Extracted records

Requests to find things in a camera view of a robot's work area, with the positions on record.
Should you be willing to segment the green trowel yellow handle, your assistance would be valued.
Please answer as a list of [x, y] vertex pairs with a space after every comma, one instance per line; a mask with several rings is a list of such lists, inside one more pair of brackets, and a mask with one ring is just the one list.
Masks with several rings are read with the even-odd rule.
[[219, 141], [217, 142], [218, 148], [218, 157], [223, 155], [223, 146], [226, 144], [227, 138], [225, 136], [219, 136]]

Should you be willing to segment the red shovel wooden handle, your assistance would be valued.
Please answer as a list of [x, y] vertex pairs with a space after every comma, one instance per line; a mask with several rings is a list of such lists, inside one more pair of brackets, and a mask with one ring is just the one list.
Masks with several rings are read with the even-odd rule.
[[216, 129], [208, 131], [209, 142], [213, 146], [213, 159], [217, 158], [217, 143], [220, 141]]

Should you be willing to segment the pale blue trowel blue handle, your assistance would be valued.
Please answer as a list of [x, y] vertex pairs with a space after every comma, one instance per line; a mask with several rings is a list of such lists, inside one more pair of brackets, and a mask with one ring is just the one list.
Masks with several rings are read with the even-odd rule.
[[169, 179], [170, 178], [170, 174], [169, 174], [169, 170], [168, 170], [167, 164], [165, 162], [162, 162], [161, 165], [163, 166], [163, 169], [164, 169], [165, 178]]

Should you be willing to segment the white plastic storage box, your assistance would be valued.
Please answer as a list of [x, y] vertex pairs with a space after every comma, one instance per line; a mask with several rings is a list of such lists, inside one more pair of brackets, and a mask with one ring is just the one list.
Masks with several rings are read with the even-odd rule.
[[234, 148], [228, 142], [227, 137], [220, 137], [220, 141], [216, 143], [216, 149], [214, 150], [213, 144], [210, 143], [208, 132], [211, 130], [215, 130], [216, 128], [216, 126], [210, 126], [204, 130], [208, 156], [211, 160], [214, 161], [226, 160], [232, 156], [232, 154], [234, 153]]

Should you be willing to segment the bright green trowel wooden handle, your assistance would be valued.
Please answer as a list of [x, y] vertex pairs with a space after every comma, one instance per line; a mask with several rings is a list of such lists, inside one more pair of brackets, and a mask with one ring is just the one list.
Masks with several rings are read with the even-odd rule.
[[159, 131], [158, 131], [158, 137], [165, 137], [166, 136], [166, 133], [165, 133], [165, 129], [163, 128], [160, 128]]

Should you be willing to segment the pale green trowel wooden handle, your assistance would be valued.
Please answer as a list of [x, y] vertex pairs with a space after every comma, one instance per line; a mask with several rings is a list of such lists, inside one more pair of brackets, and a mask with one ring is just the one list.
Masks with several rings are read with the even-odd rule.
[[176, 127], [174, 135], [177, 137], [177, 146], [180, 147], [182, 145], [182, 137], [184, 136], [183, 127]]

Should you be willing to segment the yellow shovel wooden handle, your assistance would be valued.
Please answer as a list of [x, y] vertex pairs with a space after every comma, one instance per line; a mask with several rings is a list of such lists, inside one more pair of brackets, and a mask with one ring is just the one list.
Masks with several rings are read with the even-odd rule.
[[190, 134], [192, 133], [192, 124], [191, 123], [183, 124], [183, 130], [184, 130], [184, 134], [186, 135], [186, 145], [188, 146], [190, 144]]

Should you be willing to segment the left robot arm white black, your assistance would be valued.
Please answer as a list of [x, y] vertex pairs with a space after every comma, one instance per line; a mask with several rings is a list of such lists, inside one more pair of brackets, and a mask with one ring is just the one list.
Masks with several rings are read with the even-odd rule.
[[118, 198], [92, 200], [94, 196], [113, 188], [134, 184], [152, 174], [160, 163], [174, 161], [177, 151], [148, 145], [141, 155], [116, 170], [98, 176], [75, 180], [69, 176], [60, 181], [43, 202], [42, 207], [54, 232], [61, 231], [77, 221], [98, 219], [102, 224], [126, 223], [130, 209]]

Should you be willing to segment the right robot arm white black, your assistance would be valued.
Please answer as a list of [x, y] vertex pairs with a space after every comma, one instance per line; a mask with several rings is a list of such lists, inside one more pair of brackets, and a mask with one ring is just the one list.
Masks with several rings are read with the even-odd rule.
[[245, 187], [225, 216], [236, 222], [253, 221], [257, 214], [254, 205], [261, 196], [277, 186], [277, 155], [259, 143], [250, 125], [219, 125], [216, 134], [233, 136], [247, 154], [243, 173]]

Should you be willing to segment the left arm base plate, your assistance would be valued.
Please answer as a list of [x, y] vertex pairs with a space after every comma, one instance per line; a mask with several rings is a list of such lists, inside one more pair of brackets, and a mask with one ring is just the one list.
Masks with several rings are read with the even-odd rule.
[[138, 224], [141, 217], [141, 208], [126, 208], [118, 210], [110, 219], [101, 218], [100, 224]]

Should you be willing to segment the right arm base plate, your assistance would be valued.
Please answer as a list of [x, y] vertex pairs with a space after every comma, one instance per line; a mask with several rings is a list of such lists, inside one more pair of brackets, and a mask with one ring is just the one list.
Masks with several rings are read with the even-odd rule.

### REQUIRED ACTION
Exactly as shown, repeat every record.

### EXPECTED ANSWER
Requests to find things in a camera view of a robot's work area, with the positions on record.
Should you be willing to segment the green trowel yellow handle, your assistance would be valued.
Please answer as a list of [x, y] vertex pairs with a space after every comma, one instance per line; a mask with several rings is a list of such lists, inside one more pair of brackets, and a mask with one ring is just the one list.
Masks with several rings are read with the even-odd rule.
[[219, 141], [217, 142], [218, 148], [218, 157], [223, 155], [223, 146], [226, 144], [227, 138], [225, 136], [219, 136]]

Should you be willing to segment the red shovel wooden handle, your assistance would be valued.
Please answer as a list of [x, y] vertex pairs with a space after every comma, one instance per line; a mask with several rings is a list of such lists, inside one more pair of brackets, and a mask with one ring is just the one list.
Masks with several rings are read with the even-odd rule.
[[216, 129], [208, 131], [209, 142], [213, 146], [213, 159], [217, 158], [217, 143], [220, 141]]

Should you be willing to segment the pale blue trowel blue handle, your assistance would be valued.
Please answer as a list of [x, y] vertex pairs with a space after every comma, one instance per line; a mask with several rings is a list of such lists, inside one more pair of brackets, and a mask with one ring is just the one list.
Masks with several rings are read with the even-odd rule.
[[169, 179], [170, 178], [170, 174], [169, 174], [169, 170], [168, 170], [167, 164], [165, 162], [162, 162], [161, 165], [163, 166], [163, 169], [164, 169], [165, 178]]

Should you be willing to segment the white plastic storage box, your assistance would be valued.
Please answer as a list of [x, y] vertex pairs with a space after every comma, one instance per line; a mask with several rings is a list of such lists, inside one more pair of brackets, and a mask with one ring is just the one list.
Masks with several rings are read with the even-odd rule.
[[234, 148], [228, 142], [227, 137], [220, 137], [220, 141], [216, 143], [216, 149], [214, 150], [213, 144], [210, 143], [208, 132], [211, 130], [215, 130], [216, 128], [216, 126], [210, 126], [204, 130], [208, 156], [211, 160], [214, 161], [226, 160], [232, 156], [232, 154], [234, 153]]

Should you be willing to segment the bright green trowel wooden handle, your assistance would be valued.
Please answer as a list of [x, y] vertex pairs with a space after every comma, one instance per line; a mask with several rings is a list of such lists, inside one more pair of brackets, and a mask with one ring is just the one list.
Masks with several rings are read with the even-odd rule.
[[159, 131], [158, 131], [158, 137], [165, 137], [166, 136], [166, 133], [165, 133], [165, 129], [163, 128], [160, 128]]

Should you be willing to segment the pale green trowel wooden handle, your assistance would be valued.
Please answer as a list of [x, y] vertex pairs with a space after every comma, one instance per line; a mask with several rings is a list of such lists, inside one more pair of brackets, and a mask with one ring is just the one list.
Masks with several rings are read with the even-odd rule.
[[176, 127], [174, 135], [177, 137], [177, 146], [180, 147], [182, 145], [182, 137], [184, 136], [183, 127]]

Should you be willing to segment the yellow shovel wooden handle, your assistance would be valued.
Please answer as a list of [x, y] vertex pairs with a space after every comma, one instance per line; a mask with several rings is a list of such lists, inside one more pair of brackets, and a mask with one ring is just the one list.
Masks with several rings are read with the even-odd rule.
[[190, 134], [192, 133], [192, 124], [191, 123], [183, 124], [183, 130], [184, 130], [184, 134], [186, 135], [186, 145], [188, 146], [190, 144]]

Should you be willing to segment the left robot arm white black, your assistance would be valued.
Please answer as a list of [x, y] vertex pairs with a space after every comma, one instance per line; a mask with several rings is a list of such lists, inside one more pair of brackets, and a mask with one ring is just the one list.
Masks with several rings are read with the even-odd rule.
[[118, 198], [92, 200], [94, 196], [113, 188], [134, 184], [152, 174], [160, 163], [174, 161], [177, 151], [148, 145], [141, 155], [116, 170], [98, 176], [75, 180], [69, 176], [60, 181], [43, 202], [42, 207], [54, 232], [61, 231], [77, 221], [98, 219], [102, 224], [126, 223], [130, 209]]

Should you be willing to segment the right robot arm white black, your assistance would be valued.
Please answer as a list of [x, y] vertex pairs with a space after every comma, one instance per line; a mask with several rings is a list of such lists, inside one more pair of brackets, and a mask with one ring is just the one list.
Masks with several rings are read with the even-odd rule.
[[245, 187], [225, 216], [236, 222], [253, 221], [257, 214], [254, 205], [261, 196], [277, 186], [277, 155], [259, 143], [250, 125], [219, 125], [216, 134], [233, 136], [247, 154], [243, 173]]

Should you be willing to segment the left arm base plate, your assistance would be valued.
Please answer as a list of [x, y] vertex pairs with a space after every comma, one instance per line; a mask with several rings is a list of such lists, inside one more pair of brackets, and a mask with one ring is just the one list.
Masks with several rings are read with the even-odd rule.
[[138, 224], [141, 217], [141, 208], [126, 208], [118, 210], [110, 219], [101, 218], [100, 224]]

Should you be willing to segment the right arm base plate, your assistance would be valued.
Please answer as a list of [x, y] vertex pairs with a space after every comma, one instance per line; a mask with several rings is a list of such lists, inside one more pair of brackets, and a mask with one ring is just the one list.
Masks with several rings are read with the even-odd rule.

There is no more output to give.